# DESCRIPTION OF THE TASK:
Please set down the line that contains "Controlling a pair" and every line below it through the last, exactly as written, with no other lines.

Dataset records
-.-.-

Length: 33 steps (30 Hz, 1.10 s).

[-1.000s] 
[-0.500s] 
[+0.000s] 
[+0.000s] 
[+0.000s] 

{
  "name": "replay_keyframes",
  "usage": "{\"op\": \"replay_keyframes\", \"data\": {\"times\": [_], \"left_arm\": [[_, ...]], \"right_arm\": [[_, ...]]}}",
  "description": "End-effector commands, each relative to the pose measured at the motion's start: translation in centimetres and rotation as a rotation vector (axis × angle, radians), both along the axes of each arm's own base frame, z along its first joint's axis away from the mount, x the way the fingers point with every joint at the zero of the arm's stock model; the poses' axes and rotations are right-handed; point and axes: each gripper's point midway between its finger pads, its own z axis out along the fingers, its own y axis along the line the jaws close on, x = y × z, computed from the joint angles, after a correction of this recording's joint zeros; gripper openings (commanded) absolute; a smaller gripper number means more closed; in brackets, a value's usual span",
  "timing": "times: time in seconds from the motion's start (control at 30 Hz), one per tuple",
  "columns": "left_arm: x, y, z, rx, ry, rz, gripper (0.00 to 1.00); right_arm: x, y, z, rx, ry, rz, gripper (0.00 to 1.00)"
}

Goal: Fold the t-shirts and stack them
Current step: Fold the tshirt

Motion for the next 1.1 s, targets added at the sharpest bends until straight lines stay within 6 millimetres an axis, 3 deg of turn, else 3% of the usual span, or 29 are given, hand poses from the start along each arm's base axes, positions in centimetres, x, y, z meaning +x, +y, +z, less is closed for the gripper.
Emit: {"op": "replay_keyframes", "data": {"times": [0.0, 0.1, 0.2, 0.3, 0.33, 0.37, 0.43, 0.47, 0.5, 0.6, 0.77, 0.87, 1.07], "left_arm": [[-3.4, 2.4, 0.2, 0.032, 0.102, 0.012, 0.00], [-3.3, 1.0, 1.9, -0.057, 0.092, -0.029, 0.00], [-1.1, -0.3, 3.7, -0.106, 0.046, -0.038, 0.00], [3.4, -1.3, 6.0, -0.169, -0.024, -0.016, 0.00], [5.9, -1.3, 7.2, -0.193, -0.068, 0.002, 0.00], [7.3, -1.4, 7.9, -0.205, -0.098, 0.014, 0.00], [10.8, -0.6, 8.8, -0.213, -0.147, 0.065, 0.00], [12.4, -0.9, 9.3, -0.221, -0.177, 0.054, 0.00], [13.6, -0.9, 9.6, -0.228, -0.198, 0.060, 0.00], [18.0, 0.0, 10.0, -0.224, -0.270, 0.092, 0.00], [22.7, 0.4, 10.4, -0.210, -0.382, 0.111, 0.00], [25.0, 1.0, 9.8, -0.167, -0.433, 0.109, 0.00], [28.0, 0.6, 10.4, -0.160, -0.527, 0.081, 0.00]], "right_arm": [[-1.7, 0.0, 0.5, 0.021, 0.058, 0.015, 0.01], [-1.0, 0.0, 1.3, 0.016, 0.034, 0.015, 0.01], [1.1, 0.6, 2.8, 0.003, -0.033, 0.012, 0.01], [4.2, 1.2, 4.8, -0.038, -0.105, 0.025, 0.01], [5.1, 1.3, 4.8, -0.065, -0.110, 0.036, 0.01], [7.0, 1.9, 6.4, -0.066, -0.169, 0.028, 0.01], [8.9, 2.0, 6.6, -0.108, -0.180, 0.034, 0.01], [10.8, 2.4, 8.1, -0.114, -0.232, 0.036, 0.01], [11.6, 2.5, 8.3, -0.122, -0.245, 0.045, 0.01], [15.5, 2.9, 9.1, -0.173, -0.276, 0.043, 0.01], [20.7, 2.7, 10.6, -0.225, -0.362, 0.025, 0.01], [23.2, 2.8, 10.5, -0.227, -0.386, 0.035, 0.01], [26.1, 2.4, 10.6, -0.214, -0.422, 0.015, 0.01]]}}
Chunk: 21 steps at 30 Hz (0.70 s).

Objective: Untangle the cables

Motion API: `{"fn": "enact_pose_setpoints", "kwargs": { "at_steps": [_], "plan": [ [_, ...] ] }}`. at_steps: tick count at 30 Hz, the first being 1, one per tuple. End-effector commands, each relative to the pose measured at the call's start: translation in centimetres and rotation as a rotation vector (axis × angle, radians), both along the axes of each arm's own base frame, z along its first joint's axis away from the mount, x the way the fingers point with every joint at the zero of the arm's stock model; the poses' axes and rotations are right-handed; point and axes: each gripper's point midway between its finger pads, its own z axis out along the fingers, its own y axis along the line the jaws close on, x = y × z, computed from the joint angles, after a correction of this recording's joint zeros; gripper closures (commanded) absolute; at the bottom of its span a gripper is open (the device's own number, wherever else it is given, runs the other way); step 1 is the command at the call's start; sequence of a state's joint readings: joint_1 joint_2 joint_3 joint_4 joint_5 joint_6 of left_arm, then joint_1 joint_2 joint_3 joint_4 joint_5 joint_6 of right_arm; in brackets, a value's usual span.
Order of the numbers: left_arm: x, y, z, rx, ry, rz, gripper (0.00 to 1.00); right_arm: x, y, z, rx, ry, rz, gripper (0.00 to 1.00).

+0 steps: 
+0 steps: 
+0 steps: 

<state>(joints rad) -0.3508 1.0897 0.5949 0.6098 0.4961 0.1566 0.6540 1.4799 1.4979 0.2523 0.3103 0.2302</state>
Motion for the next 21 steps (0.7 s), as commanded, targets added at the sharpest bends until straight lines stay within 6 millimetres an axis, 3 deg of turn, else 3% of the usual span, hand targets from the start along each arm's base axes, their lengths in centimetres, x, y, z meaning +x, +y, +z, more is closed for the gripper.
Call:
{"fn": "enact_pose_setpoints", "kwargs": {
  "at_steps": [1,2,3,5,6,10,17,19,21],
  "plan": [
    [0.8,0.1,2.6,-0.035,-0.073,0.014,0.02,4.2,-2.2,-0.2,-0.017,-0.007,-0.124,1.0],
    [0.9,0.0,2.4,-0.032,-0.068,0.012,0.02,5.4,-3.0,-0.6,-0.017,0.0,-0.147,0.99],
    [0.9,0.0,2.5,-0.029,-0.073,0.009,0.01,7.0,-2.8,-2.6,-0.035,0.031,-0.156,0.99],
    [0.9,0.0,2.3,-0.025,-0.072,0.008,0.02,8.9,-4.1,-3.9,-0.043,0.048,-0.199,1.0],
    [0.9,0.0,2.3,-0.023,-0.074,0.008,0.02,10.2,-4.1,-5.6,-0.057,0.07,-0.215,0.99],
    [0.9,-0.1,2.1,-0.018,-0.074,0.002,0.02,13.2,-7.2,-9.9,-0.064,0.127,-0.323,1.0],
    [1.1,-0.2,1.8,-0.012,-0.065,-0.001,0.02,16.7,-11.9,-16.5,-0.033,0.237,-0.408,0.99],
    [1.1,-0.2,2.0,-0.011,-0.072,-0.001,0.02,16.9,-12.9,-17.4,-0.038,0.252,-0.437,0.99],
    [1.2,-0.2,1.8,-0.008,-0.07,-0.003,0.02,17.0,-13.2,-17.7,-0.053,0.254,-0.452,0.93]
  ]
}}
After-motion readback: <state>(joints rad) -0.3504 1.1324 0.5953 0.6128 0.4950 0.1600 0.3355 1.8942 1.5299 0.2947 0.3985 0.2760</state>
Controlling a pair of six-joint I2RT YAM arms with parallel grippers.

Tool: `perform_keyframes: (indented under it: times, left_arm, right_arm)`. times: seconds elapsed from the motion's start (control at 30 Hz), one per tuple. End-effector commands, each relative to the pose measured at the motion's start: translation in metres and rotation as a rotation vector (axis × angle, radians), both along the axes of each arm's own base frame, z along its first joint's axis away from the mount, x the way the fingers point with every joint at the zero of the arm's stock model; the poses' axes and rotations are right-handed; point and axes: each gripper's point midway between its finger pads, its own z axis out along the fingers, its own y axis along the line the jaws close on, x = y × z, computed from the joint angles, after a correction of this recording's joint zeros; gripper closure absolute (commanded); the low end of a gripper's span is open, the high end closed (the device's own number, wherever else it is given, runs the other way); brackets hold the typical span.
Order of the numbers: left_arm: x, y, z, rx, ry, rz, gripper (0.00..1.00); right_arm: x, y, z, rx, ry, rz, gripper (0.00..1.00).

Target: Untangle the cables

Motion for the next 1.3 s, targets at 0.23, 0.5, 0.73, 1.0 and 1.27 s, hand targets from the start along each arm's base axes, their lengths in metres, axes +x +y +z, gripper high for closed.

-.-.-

# EXPECTED ANSWER:
Controlling a pair of six-joint I2RT YAM arms with parallel grippers.

Tool: `perform_keyframes: (indented under it: times, left_arm, right_arm)`. times: seconds elapsed from the motion's start (control at 30 Hz), one per tuple. End-effector commands, each relative to the pose measured at the motion's start: translation in metres and rotation as a rotation vector (axis × angle, radians), both along the axes of each arm's own base frame, z along its first joint's axis away from the mount, x the way the fingers point with every joint at the zero of the arm's stock model; the poses' axes and rotations are right-handed; point and axes: each gripper's point midway between its finger pads, its own z axis out along the fingers, its own y axis along the line the jaws close on, x = y × z, computed from the joint angles, after a correction of this recording's joint zeros; gripper closure absolute (commanded); the low end of a gripper's span is open, the high end closed (the device's own number, wherever else it is given, runs the other way); brackets hold the typical span.
Order of the numbers: left_arm: x, y, z, rx, ry, rz, gripper (0.00..1.00); right_arm: x, y, z, rx, ry, rz, gripper (0.00..1.00).

Target: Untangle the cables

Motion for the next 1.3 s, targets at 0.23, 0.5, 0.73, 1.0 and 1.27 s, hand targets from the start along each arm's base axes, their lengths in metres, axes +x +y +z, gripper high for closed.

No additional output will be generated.